(The problem): Every line below is to be copied exactly, with the pictures left out.

(Data listing):
[Start of section]

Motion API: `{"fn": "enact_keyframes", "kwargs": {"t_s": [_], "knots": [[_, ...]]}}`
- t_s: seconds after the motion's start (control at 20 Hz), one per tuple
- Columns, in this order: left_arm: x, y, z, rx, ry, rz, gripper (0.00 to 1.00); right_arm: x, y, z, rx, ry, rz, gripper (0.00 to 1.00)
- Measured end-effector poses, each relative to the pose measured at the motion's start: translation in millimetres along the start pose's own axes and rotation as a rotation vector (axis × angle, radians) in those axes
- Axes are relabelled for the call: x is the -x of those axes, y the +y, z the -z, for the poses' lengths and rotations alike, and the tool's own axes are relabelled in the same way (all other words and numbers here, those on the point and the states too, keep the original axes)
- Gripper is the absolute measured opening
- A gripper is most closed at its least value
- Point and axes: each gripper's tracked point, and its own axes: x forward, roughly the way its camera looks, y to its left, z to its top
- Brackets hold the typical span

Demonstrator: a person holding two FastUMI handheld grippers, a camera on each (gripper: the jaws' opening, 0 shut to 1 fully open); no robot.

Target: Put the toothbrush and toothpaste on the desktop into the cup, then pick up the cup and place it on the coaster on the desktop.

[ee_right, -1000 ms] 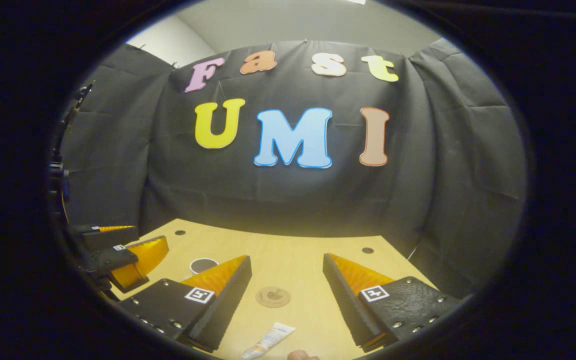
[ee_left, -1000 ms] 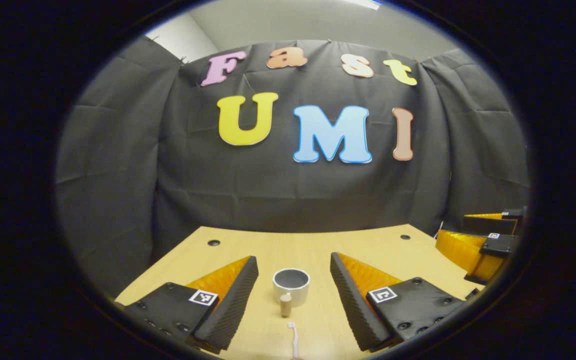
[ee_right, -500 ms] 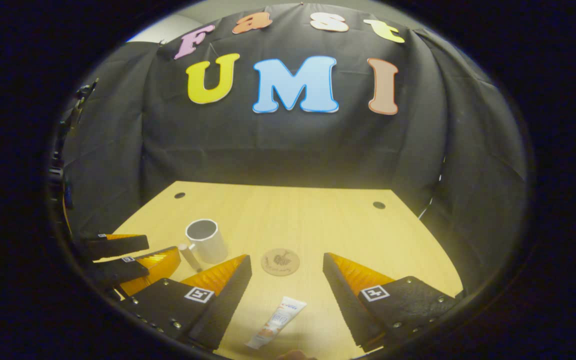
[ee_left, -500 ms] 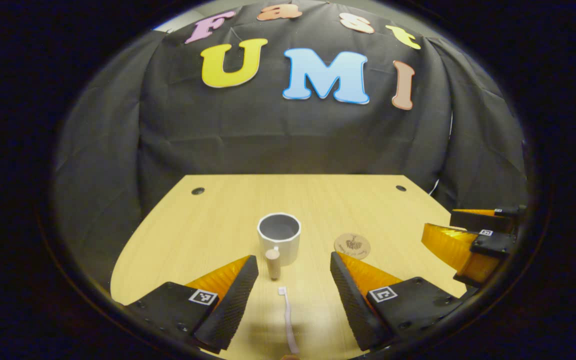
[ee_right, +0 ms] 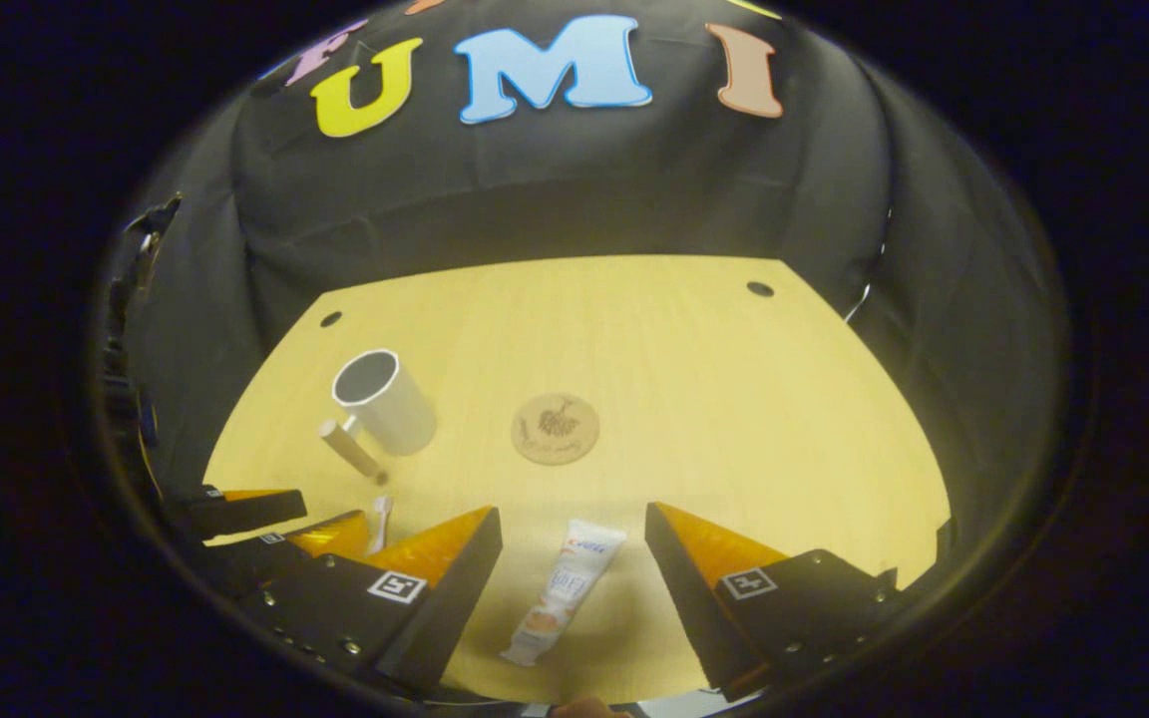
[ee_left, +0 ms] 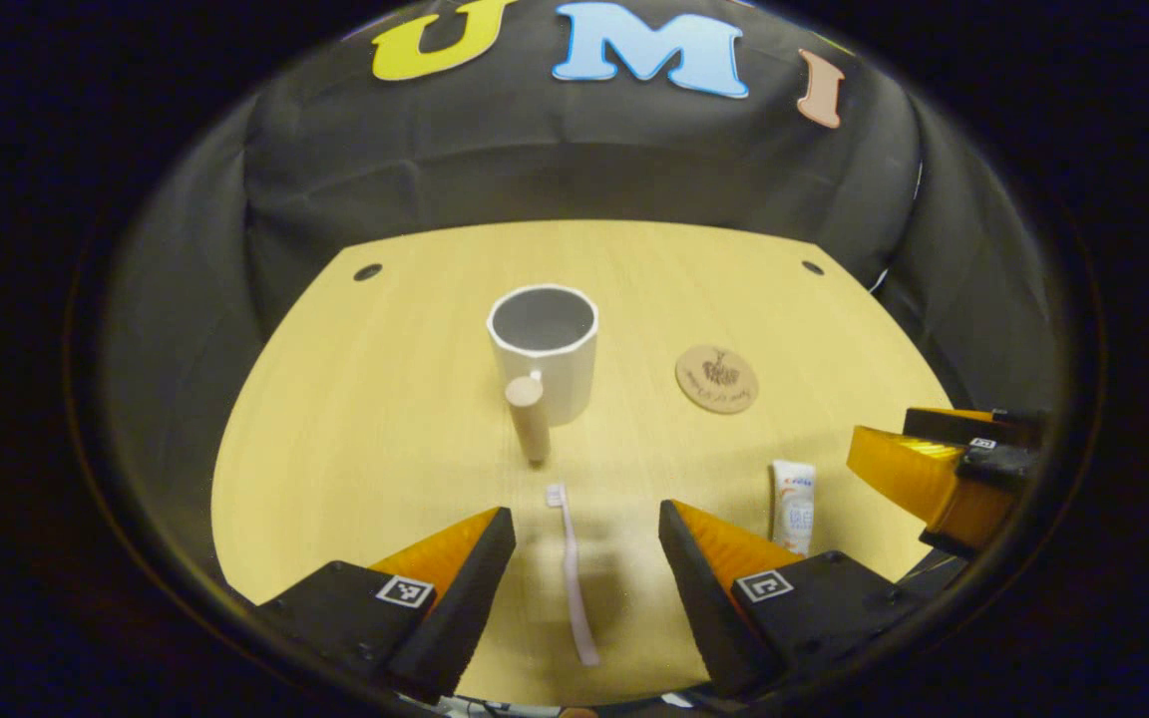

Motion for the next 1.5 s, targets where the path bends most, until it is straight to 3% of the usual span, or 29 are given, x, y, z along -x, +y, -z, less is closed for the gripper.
{"fn": "enact_keyframes", "kwargs": {"t_s": [0.05, 0.1, 0.25, 0.3, 0.35, 0.4, 0.45, 0.65, 0.9, 0.95, 1.0, 1.1, 1.15, 1.2, 1.25, 1.35, 1.4, 1.5], "knots": [[-5, -1, 12, 0.004, 0.049, 0.0, 1.0, -7, 2, 11, -0.009, 0.047, 0.0, 0.92], [-11, -1, 24, 0.01, 0.109, -0.001, 0.95, -13, 5, 21, -0.018, 0.097, -0.002, 0.92], [-23, -2, 51, 0.029, 0.234, -0.007, 0.95, -24, 13, 48, -0.044, 0.216, -0.022, 0.92], [-24, 0, 57, 0.033, 0.261, -0.01, 1.0, -27, 12, 56, -0.044, 0.25, -0.019, 0.92], [-27, 1, 62, 0.036, 0.281, -0.015, 0.96, -30, 12, 63, -0.046, 0.28, -0.02, 0.92], [-28, 1, 65, 0.037, 0.3, -0.019, 1.0, -33, 13, 68, -0.05, 0.306, -0.026, 0.92], [-30, 1, 68, 0.038, 0.313, -0.02, 0.96, -36, 13, 71, -0.056, 0.327, -0.028, 0.92], [-37, -1, 72, 0.059, 0.351, -0.025, 1.0, -45, 11, 79, -0.068, 0.387, -0.032, 0.92], [-44, 5, 71, 0.033, 0.352, -0.069, 0.9, -50, 9, 87, -0.046, 0.419, -0.034, 0.92], [-45, 5, 71, 0.029, 0.346, -0.069, 0.94, -51, 10, 89, -0.046, 0.425, -0.033, 0.92], [-44, 5, 71, 0.028, 0.349, -0.072, 0.82, -51, 10, 91, -0.047, 0.431, -0.037, 0.93], [-44, 4, 71, 0.024, 0.343, -0.071, 0.74, -53, 10, 95, -0.05, 0.444, -0.038, 0.89], [-44, 4, 72, 0.043, 0.344, -0.08, 0.77, -52, 10, 97, -0.057, 0.45, -0.041, 0.87], [-44, 3, 70, 0.041, 0.339, -0.08, 0.49, -53, 11, 99, -0.062, 0.457, -0.047, 0.81], [-43, 3, 72, 0.037, 0.338, -0.077, 0.51, -55, 9, 102, -0.065, 0.461, -0.045, 0.8], [-43, 2, 71, 0.066, 0.331, -0.085, 0.36, -54, 7, 104, -0.075, 0.478, -0.044, 0.66], [-44, 3, 71, 0.061, 0.337, -0.081, 0.34, -54, 4, 101, -0.066, 0.471, -0.044, 0.67], [-43, 2, 72, 0.065, 0.333, -0.078, 0.34, -55, 6, 106, -0.082, 0.493, -0.054, 0.51]]}}
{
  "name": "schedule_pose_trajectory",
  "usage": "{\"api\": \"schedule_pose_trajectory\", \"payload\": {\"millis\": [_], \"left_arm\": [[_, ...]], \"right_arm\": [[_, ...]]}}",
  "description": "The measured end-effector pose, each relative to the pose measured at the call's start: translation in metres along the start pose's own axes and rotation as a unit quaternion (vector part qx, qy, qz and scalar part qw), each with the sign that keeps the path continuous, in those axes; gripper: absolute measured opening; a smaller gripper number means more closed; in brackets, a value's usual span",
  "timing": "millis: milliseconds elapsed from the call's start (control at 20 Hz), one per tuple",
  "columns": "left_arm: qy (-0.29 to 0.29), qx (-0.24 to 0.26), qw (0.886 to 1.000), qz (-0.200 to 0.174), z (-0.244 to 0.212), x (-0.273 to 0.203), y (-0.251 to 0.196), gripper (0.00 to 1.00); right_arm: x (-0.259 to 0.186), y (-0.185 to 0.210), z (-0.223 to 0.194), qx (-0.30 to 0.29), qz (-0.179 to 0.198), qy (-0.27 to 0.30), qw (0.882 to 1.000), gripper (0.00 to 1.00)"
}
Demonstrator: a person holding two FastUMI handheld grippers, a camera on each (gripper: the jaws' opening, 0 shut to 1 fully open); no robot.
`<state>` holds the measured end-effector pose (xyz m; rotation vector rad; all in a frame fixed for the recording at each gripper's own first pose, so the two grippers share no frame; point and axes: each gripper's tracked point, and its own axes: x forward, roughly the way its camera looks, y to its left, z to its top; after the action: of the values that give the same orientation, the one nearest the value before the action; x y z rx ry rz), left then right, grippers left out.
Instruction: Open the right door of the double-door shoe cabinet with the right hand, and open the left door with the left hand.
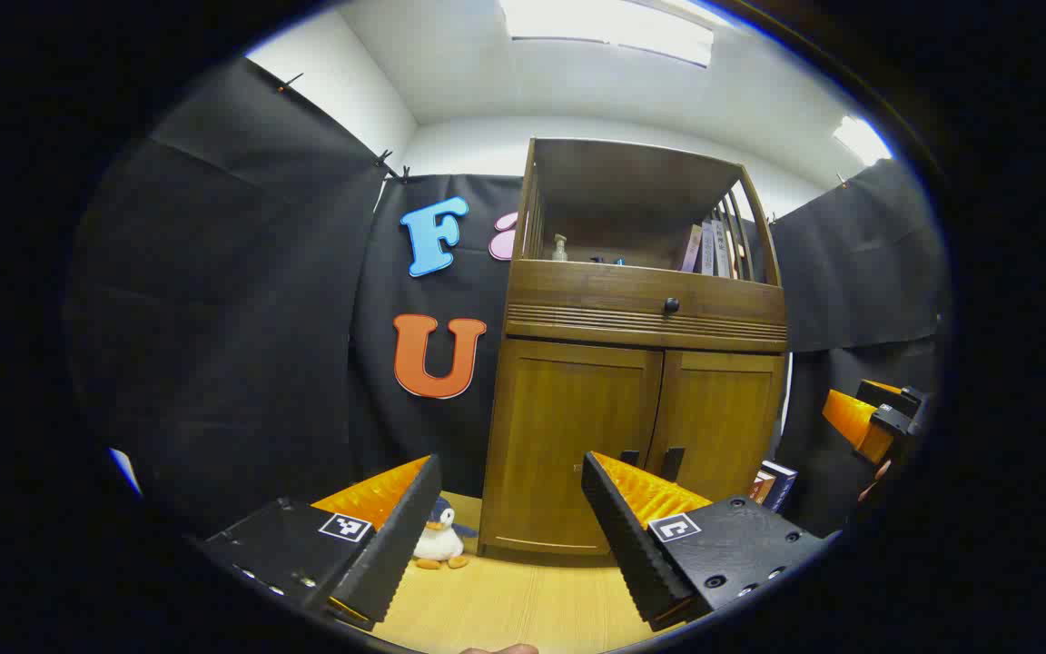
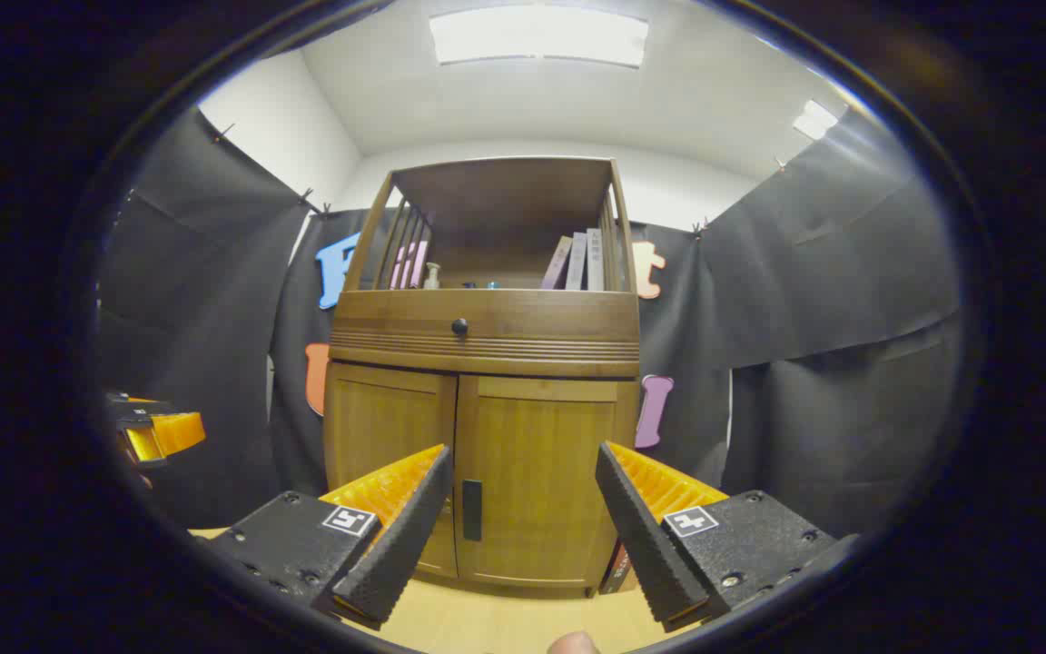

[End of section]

(Solution to this exercise):
Motion API: `{"fn": "enact_keyframes", "kwargs": {"t_s": [_], "knots": [[_, ...]]}}`
- t_s: seconds after the motion's start (control at 20 Hz), one per tuple
- Columns, in this order: left_arm: x, y, z, rx, ry, rz, gripper (0.00 to 1.00); right_arm: x, y, z, rx, ry, rz, gripper (0.00 to 1.00)
- Measured end-effector poses, each relative to the pose measured at the motion's start: translation in millimetres along the start pose's own axes and rotation as a rotation vector (axis × angle, radians) in those axes
- Axes are relabelled for the call: x is the -x of those axes, y the +y, z the -z, for the poses' lengths and rotations alike, and the tool's own axes are relabelled in the same way (all other words and numbers here, those on the point and the states too, keep the original axes)
- Gripper is the absolute measured opening
- A gripper is most closed at its least value
- Point and axes: each gripper's tracked point, and its own axes: x forward, roughly the way its camera looks, y to its left, z to its top
- Brackets hold the typical span

Demonstrator: a person holding two FastUMI handheld grippers, a camera on each (gripper: the jaws' opening, 0 shut to 1 fully open); no robot.

Target: Put the toothbrush and toothpaste on the desktop into the cup, then pick up the cup and place it on the coaster on the desktop.

[ee_right, -1000 ms] 
[ee_left, -1000 ms] 
[ee_right, -500 ms] 
[ee_left, -500 ms] 
[ee_right, +0 ms] 
[ee_left, +0 ms] 

Motion for the next 1.5 s, targets where the path bends most, until it is straight to 3% of the usual span, or 29 are given, x, y, z along -x, +y, -z, less is closed for the gripper.
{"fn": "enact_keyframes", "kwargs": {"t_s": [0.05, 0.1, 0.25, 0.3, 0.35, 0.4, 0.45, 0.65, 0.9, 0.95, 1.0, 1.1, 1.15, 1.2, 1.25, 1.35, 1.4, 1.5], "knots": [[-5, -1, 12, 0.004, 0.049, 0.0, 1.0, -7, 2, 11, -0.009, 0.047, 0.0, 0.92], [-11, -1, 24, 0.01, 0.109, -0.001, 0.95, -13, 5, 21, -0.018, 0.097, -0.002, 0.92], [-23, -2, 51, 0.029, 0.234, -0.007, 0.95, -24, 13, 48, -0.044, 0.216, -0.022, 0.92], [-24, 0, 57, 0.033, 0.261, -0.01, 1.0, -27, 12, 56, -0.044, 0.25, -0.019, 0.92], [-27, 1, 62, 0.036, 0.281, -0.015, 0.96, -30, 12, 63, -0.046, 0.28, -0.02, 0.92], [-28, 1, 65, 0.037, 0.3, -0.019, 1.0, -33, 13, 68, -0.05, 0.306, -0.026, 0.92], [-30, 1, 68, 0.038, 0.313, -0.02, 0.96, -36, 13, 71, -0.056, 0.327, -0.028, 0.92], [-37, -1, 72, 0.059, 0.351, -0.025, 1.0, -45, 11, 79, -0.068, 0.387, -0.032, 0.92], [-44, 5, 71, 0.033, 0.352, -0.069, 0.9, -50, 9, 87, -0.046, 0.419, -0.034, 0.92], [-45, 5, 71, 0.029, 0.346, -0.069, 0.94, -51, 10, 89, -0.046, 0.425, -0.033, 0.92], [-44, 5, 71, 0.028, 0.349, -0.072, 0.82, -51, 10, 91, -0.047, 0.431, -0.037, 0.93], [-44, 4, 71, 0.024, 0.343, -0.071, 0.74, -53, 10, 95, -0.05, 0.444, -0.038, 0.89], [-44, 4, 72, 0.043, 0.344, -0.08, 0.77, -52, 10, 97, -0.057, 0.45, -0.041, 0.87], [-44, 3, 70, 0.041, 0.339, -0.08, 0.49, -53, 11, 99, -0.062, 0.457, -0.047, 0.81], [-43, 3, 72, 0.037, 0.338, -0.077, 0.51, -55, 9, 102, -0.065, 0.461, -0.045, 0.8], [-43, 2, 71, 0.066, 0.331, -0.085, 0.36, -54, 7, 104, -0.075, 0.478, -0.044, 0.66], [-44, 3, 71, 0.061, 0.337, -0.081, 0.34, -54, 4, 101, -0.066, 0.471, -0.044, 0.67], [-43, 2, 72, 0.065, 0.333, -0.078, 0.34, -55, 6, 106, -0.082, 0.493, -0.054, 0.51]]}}
{
  "name": "schedule_pose_trajectory",
  "usage": "{\"api\": \"schedule_pose_trajectory\", \"payload\": {\"millis\": [_], \"left_arm\": [[_, ...]], \"right_arm\": [[_, ...]]}}",
  "description": "The measured end-effector pose, each relative to the pose measured at the call's start: translation in metres along the start pose's own axes and rotation as a unit quaternion (vector part qx, qy, qz and scalar part qw), each with the sign that keeps the path continuous, in those axes; gripper: absolute measured opening; a smaller gripper number means more closed; in brackets, a value's usual span",
  "timing": "millis: milliseconds elapsed from the call's start (control at 20 Hz), one per tuple",
  "columns": "left_arm: qy (-0.29 to 0.29), qx (-0.24 to 0.26), qw (0.886 to 1.000), qz (-0.200 to 0.174), z (-0.244 to 0.212), x (-0.273 to 0.203), y (-0.251 to 0.196), gripper (0.00 to 1.00); right_arm: x (-0.259 to 0.186), y (-0.185 to 0.210), z (-0.223 to 0.194), qx (-0.30 to 0.29), qz (-0.179 to 0.198), qy (-0.27 to 0.30), qw (0.882 to 1.000), gripper (0.00 to 1.00)"
}
Demonstrator: a person holding two FastUMI handheld grippers, a camera on each (gripper: the jaws' opening, 0 shut to 1 fully open); no robot.
`<state>` holds the measured end-effector pose (xyz m; rotation vector rad; all in a frame fixed for the recording at each gripper's own first pose, so the two grippers share no frame; point and axes: each gripper's tracked point, and its own axes: x forward, roughly the way its camera looks, y to its left, z to its top; after the action: of the values that give the same orientation, the one nearest the value before the action; x y z rx ry rz), left then right, grippers left out.
Instruction: Open the right door of the double-door shoe cabinet with the right hand, and open the left door with the left hand.

This answer requires nothing further.